But it seems so strange! We thought we had outgrown war. Our peace societies, peace congresses, orations and sermons about peace, - have they done nothing? Is there no progress at all since Genghis Khan and Attila? Is the day never to come, when the sword is to be beaten to a ploughshare, cannon melted into steam-cylinders, and riflebarrelled muskets worked up into sewing-machines? That is our chief trouble,—that Christianity seems so ineffective. If we could hope that by and by war was to cease, we might take courage; if we could see that some progress had been made. But such a fighting in a Christian land is a worse argument against Christianity than all that was ever written by Tom Paine, Strauss, or Feuerbach. It takes away our hope, our sense of the progress of man. Man seems, after all, only the same wild animal he always was the same beast is there, ready to grind his teeth, and glare with his eye. We have only taught him a few external habits, a few tricks of politeness; but the old ferocity is below, ready to show itself on any occasion. And this is the hardest trouble in hearing of this siege and storm of Fort Sumter, we seem to see in it such a deep-seated moral disease, such a blackness of darkness in the human soul.

But with every evil there is a consolation; and war, which looks so black on one side, is all light on the other. The old national heroism has revived. We are not a

nation of shopkeepers only: we love something better than money. Old Massachusetts throws herself, as of old, in the van,-puts her three thousand men into Washington within a week from the time they are asked for. The whole North rises, as on a great tide of enthusiasm ; and all are lifted together into a lofter condition of soul. Farmers, barbers, politicians, women, children, all are equally filled with the desire to make some sacrifice for the good cause.

War, then, like death, is both a sad and a glad thing: on one side, awful; on the other, noble and divine.
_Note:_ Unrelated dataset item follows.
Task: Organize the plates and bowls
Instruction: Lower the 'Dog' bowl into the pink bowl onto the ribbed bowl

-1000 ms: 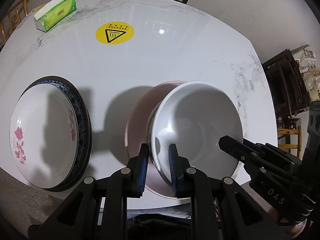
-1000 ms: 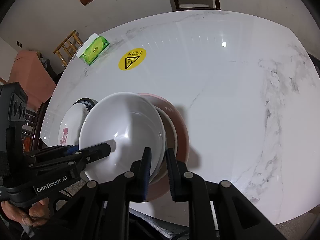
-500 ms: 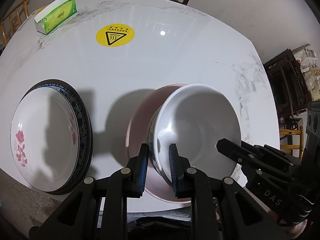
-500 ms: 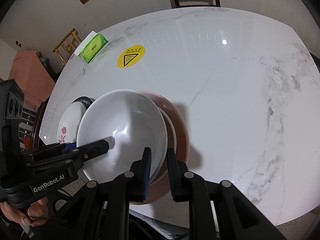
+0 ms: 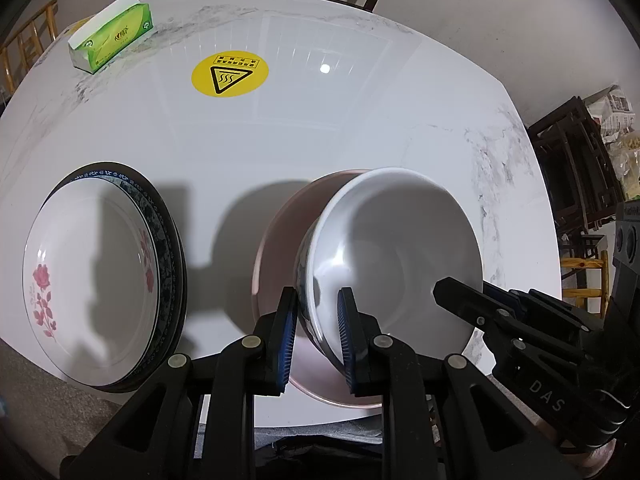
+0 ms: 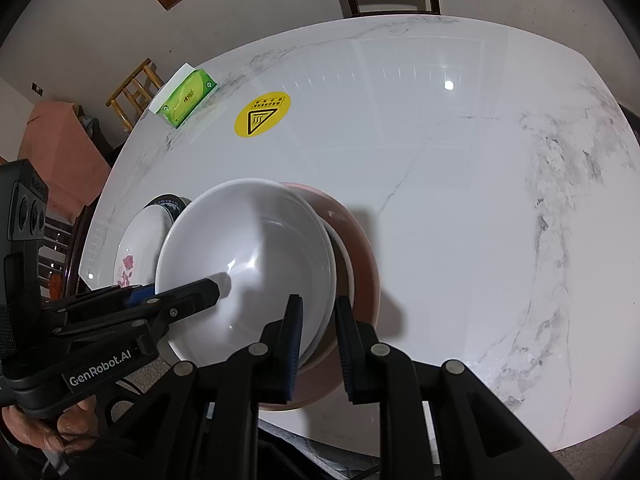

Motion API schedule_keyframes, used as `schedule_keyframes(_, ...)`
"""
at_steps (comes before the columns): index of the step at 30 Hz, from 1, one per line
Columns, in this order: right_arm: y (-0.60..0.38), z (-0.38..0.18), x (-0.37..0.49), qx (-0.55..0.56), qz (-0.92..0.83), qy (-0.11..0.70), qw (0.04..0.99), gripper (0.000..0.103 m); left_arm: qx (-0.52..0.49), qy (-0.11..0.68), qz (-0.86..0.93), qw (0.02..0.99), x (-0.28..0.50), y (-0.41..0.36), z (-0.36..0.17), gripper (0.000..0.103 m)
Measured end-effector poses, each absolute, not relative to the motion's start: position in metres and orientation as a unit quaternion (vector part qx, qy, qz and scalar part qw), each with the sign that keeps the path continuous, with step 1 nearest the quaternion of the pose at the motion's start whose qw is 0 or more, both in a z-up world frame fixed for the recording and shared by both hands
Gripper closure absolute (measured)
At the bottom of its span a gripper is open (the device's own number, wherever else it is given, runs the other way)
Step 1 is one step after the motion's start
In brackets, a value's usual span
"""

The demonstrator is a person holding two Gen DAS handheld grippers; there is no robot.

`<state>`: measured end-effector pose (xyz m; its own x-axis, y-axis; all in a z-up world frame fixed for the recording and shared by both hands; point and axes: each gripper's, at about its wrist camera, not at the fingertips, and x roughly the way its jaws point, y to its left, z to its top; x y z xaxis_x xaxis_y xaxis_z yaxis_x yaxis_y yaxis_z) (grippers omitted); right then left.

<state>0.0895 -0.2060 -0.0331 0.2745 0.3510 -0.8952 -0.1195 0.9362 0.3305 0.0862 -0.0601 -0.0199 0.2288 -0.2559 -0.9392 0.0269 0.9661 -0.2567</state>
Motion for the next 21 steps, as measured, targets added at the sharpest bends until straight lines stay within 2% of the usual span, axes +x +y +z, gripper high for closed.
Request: schedule_keyframes(21,-0.2066,-0.0339,0.0893,0.100,0.144,0.584,0.792,0.082,-0.101,0.613,-0.095,0.778,0.0869,-0.0559,-0.0181,0.087)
Happy those who live to see this day,- a day in which selfishness seems almost to have disappeared from the common heart, a day of great things! War, horrible and evil as it is, is only a symptom of a deeper disease. The disease has come to the surface. It was always there: now it is seen.

Let us pray, that, before another monthly issue of our little journal, blessed peace may have returned; or, if not, then that this war, when it ends, may end in a durable peace, based on truth and justice and God's holy will.

MAY MEETING OF THE AMERICAN UNITARIAN ASSOCIATION.

THE public meeting of the Association will be held this year, as usual, on Tuesday morning, May 28. The names of the speakers, and the subjects, will be announced in the daily papers and the weeklies.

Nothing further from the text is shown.